Living Organism Care Guide: Algae
Living Care Information
commonly known as Seaweed, green algae,
red algae, brown algae, golden algae, cyanobacteria, blue-green algae
Quick Start Information
Most algae that we offer are cultured in our labs and available year-round.
Algae are photosynthetic. You will need carbon dioxide and a light source to keep them healthy.
Plan to use your cultures within 2 to 3 days of receipt for best results.
Algae can be subcultured in Erlenmeyer flasks, tubes, bottles, or petri dishes.
About the Organism
- Algae is an informal term for a large group of photosynthetic organisms that may or may not be closely related.
- The singular form of algae, alga, means “seaweed” in Latin.
- The study of algae is called phycology.
- The first land plants probably evolved from freshwater algae
- Some algae form symbiotic relationships with other organisms, such as lichens and corals.
- Phylogenetic name(s)
- None. Algae is paraphyletic.
- Common name(s)
- green algae, red algae
- brown algae, golden algae,
- cyanobacteria, blue-green algae
As soon as your shipment arrives, open the shipping container, remove the culture tubes or jars, and inspect your algae. Loosen the lids on the containers and place them in a beaker or tube rack so they remain upright.
You will receive approximately 30 mL of culture media containing algal cells of the species requested. We do not quantify our cells; however, we do ensure that 30 students will be able to make a traditional wet mount preparation and view the organism using a compound microscope.
Cultures are ready to use when received. Although most cultures will remain viable for a week or more with minimal care, we recommend you plan to use them 2 to 3 days after receipt to ensure the specimens you are examining are the highest quality with respect to cellular morphology.
No Housing information needed for this organism.
No Feeding information needed for this organism.
Maintaining and culturing
For most algae, culturing is best done using fluorescent lights, either cool white or full- spectrum, on a 16-hour light/8-hour dark cycle. Place the lights about 46 cm (18") above the cultures to ensure sufficient light intensity. Red algae and cyanobacteria (blue-green algae) require less light and should be cultured using normal room lighting.
If you wish to subculture, you will need to provide additional containers and nutrition for your algae.

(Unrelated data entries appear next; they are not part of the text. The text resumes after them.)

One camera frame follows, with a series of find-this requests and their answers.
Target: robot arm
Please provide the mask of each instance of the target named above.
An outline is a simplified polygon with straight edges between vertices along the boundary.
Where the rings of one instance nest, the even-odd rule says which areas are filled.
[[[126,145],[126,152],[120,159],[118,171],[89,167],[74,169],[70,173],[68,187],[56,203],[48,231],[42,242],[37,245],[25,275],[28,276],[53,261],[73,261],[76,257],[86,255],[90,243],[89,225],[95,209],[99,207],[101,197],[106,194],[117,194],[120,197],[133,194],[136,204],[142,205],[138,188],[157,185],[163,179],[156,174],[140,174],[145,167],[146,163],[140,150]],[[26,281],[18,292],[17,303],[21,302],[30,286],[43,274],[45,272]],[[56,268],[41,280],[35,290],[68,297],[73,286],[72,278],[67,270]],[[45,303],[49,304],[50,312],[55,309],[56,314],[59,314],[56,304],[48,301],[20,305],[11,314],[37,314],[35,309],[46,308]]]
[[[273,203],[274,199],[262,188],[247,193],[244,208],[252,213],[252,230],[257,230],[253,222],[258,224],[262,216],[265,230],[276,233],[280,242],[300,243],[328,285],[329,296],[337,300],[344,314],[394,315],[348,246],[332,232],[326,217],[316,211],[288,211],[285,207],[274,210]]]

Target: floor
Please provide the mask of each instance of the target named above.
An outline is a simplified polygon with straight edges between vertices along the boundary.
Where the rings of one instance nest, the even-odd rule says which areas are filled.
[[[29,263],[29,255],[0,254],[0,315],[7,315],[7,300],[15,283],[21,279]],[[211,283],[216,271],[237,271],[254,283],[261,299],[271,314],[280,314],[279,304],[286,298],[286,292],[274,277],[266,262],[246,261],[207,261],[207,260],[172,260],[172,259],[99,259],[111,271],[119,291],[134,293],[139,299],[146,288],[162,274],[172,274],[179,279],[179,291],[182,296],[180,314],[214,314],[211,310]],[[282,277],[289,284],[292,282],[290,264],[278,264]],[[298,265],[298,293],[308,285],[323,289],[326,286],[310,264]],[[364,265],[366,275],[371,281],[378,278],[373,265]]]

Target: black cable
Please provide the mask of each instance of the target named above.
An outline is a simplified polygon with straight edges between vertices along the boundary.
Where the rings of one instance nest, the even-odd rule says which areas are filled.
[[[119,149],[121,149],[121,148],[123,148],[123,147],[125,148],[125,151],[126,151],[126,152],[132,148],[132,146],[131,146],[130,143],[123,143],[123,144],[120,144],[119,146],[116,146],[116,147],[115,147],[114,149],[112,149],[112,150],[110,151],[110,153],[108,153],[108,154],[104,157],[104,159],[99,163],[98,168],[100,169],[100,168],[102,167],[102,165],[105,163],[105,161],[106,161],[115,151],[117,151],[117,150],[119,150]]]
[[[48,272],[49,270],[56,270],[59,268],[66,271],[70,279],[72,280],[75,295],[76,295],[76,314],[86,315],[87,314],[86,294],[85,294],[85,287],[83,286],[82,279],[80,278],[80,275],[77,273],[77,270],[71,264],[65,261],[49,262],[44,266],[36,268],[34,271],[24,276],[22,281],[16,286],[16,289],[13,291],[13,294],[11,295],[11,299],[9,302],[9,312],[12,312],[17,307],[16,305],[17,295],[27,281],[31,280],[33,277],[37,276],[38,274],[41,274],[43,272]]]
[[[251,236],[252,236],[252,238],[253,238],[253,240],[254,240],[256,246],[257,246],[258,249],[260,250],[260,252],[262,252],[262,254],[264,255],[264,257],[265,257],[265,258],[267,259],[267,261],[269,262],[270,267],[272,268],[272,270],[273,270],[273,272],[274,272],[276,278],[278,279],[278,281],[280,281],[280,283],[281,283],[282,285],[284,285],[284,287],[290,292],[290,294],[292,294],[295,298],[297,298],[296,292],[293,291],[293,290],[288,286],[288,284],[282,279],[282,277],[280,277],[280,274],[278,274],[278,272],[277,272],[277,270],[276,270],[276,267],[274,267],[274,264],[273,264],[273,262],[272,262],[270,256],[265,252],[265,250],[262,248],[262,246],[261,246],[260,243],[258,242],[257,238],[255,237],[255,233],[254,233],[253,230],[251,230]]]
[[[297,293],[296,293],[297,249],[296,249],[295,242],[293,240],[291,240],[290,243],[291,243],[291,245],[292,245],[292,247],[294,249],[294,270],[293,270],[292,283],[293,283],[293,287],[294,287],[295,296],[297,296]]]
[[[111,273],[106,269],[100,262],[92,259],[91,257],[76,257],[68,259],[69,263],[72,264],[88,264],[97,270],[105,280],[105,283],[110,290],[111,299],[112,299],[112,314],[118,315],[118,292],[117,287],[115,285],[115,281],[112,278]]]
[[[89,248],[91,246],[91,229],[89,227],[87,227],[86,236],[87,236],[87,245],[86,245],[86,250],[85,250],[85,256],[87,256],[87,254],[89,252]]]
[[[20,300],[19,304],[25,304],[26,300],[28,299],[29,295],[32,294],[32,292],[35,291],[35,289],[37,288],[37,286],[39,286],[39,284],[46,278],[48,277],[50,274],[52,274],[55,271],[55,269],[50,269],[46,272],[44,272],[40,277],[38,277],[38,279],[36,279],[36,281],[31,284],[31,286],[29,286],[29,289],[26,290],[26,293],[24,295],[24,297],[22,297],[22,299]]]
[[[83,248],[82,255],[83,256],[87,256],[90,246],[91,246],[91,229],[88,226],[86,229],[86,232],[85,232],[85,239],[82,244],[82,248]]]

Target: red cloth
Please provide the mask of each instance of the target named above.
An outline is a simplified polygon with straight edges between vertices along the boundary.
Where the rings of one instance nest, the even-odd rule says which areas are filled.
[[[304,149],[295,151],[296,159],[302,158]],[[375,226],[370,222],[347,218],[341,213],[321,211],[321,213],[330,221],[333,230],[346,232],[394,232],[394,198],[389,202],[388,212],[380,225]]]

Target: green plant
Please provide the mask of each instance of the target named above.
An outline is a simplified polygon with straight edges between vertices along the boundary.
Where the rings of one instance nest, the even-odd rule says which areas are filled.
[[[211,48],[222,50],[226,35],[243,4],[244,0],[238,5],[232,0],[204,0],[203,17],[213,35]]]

Refer to organism-specific information for recommendations on media preparation and lighting. You can find this information in our Carolina® Culturing Algae manual or by contacting our Technical Support team.
Carolina provides living organisms for educational purposes only. As a general policy, we do not advocate the release of organisms into the environment. In some states, it is illegal to release organisms, even indigenous species, without a permit. The intention of these laws is to protect native wildlife and the environment.

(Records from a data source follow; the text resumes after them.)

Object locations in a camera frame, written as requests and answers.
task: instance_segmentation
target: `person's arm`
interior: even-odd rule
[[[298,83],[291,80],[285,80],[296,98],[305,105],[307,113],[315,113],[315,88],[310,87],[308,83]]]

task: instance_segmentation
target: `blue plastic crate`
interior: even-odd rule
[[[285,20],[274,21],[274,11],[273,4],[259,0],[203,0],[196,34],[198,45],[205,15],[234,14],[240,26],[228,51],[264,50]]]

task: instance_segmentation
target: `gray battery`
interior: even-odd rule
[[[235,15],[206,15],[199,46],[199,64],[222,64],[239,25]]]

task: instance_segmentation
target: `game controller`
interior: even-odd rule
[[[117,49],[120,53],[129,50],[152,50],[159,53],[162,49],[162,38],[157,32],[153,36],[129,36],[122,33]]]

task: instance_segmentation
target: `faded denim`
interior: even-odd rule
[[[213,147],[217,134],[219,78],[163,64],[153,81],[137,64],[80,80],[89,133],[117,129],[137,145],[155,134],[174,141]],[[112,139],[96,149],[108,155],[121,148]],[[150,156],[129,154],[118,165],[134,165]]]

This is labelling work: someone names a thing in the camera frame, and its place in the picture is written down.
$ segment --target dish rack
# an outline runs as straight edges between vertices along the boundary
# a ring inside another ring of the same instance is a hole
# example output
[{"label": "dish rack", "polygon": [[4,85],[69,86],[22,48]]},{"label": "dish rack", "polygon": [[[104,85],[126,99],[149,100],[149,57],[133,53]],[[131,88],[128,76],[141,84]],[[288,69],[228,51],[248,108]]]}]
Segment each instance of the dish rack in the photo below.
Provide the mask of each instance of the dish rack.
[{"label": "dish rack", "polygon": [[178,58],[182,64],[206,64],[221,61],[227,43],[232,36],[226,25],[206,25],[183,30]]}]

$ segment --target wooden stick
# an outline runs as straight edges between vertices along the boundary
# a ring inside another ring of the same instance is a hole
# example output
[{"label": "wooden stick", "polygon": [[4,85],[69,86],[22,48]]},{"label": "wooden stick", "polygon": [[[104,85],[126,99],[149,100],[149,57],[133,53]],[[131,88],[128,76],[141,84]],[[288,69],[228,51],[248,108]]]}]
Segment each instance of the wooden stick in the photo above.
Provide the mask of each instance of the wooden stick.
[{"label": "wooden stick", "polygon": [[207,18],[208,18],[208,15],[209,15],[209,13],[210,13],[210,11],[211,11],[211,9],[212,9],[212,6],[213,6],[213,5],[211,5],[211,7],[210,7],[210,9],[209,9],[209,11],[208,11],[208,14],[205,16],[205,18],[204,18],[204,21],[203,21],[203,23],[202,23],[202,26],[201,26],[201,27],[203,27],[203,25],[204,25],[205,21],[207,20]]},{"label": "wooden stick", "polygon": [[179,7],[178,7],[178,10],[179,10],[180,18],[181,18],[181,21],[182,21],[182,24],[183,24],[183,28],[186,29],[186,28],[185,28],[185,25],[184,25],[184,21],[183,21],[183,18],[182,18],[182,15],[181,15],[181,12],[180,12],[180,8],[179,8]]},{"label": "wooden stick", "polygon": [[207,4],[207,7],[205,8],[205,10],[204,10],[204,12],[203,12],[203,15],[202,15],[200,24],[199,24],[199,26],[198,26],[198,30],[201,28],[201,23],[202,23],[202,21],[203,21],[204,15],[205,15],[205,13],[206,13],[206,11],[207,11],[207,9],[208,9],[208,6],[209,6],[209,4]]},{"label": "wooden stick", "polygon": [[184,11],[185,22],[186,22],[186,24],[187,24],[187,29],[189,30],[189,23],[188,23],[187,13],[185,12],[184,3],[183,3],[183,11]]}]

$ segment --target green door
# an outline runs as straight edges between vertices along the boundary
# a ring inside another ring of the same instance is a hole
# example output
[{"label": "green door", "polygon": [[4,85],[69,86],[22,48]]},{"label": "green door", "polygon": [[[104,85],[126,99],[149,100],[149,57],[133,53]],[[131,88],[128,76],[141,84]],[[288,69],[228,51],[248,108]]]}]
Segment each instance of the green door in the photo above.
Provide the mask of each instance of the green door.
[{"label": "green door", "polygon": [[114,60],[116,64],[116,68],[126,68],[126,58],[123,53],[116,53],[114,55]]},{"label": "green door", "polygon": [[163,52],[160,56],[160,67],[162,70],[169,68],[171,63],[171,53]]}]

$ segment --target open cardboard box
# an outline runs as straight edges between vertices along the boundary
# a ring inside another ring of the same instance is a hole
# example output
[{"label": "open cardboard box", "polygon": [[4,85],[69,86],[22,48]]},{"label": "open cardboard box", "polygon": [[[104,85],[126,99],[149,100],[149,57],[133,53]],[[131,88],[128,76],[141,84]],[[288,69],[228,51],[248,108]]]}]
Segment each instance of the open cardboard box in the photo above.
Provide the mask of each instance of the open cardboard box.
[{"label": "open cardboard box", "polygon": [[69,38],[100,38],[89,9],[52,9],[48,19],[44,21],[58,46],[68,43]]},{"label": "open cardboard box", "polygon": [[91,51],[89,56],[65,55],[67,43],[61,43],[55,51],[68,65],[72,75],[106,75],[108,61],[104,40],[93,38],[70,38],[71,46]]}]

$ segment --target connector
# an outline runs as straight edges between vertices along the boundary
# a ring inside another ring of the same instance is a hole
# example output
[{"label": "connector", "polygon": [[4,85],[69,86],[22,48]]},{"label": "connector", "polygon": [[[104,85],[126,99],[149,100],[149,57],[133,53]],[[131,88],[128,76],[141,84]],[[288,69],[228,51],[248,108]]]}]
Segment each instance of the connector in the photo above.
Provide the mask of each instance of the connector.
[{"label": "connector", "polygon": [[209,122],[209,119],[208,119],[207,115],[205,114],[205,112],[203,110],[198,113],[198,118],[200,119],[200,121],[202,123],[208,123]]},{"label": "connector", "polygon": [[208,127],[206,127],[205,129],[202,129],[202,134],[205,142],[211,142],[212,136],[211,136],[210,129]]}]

We suggest that organisms be:
- Maintained in the classroom.
- Donated to another classroom or science department.
- Disposed of properly—see instructions below.
To dispose of cultures, treat them with a 10% bleach solution for 24 hours. Rinse the solution down the drain until you can no longer detect a bleach odor.
Macroalgae can clog drains and should not be flushed down the sink. These specimens can be placed in sealable bags and frozen for 24 hours. Dispose of this material with the regular solid waste after freezing.
No Biosafety information needed for this organism.
Will the algae last longer if I place the cultures in a refrigerator?
We don’t recommend refrigeration or rapid temperature changes.
My cultures arrived Friday, and I need them for class Monday. Will they be okay?
Remove the cultures from their shipping container and care for them as directed above. The worst thing to do is leave them in the unopened shipping container.
Can I use tap water with my algae cultures?
No. Tap water may contain metal ions that are harmful to algal growth. Use aged spring or pond water for freshwater algae and natural seawater for marine forms.
What is the difference between item #152069 Chlorella and #152075 Chlorella?
Item #152075 is Chlorella vulgaris growing on an agar medium; it is bacteria-free. For most classroom uses, you must transfer it to liquid media. Item #152069 is Chlorella growing in liquid medium. We do not have a species identification for this Chlorella. Unless you need to know the species, item #152069 is the Chlorella we recommend for most labs.
How do I transfer a bacteria-free culture to liquid?
Flood the surface of the agar with liquid medium, then use a bulb pipet to direct a stream of medium onto the surface of the agar, lifting the cells from the agar. Draw up the liquid and expel it a few times to break up the clumps of cells before transferring into a culture vessel with fresh medium. Another method is to transfer the cells using an inoculating loop in the same way you would transfer a bacterial culture.